» What to do
Give back each line of the listing below that contains the string "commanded".

» Data
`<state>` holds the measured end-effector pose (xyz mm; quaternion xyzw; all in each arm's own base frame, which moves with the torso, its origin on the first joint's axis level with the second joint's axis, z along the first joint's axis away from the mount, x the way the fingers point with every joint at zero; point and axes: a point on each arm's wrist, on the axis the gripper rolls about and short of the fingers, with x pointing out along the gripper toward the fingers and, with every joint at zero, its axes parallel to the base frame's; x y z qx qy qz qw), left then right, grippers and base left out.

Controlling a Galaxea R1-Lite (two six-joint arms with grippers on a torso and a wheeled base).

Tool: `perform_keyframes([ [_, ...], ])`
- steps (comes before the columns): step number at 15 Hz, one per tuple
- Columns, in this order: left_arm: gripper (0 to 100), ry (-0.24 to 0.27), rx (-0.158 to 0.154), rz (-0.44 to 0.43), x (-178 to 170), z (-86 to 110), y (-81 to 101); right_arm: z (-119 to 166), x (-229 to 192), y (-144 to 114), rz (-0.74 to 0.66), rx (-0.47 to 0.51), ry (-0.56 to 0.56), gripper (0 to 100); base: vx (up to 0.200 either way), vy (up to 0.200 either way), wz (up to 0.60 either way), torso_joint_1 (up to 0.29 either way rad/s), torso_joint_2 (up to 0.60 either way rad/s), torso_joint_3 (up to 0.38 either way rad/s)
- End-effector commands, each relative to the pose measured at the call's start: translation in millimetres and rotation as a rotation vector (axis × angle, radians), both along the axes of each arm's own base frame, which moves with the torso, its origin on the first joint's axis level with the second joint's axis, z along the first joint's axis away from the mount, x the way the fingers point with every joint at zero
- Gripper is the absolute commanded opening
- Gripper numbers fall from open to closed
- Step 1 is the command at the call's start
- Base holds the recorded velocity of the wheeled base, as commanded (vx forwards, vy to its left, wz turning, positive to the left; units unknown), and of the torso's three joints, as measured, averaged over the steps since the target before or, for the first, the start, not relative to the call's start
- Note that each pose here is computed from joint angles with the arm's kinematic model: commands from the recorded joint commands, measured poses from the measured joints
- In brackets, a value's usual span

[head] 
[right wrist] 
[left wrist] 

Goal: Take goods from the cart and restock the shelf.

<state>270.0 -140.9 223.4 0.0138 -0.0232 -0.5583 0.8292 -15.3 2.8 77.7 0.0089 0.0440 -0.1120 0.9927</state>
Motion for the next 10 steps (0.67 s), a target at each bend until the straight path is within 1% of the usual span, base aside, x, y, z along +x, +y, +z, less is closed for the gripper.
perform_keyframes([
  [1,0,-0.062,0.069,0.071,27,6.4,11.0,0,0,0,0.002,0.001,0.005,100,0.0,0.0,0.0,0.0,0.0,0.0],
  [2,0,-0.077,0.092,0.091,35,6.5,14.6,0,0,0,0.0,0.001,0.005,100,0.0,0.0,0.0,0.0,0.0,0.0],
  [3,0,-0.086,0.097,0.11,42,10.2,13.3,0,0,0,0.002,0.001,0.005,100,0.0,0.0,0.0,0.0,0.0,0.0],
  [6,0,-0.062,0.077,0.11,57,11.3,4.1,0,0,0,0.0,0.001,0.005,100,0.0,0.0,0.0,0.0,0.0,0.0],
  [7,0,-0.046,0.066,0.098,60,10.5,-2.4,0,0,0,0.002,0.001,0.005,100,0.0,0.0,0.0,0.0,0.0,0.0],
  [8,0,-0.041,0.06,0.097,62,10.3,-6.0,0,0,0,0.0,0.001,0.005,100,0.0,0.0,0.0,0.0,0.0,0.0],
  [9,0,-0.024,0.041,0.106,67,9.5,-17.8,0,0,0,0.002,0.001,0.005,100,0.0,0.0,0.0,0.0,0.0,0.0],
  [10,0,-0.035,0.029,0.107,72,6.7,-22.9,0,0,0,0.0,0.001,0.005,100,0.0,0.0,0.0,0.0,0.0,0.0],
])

» Answer to the exercise
- Gripper is the absolute commanded opening
- Base holds the recorded velocity of the wheeled base, as commanded (vx forwards, vy to its left, wz turning, positive to the left; units unknown), and of the torso's three joints, as measured, averaged over the steps since the target before or, for the first, the start, not relative to the call's start

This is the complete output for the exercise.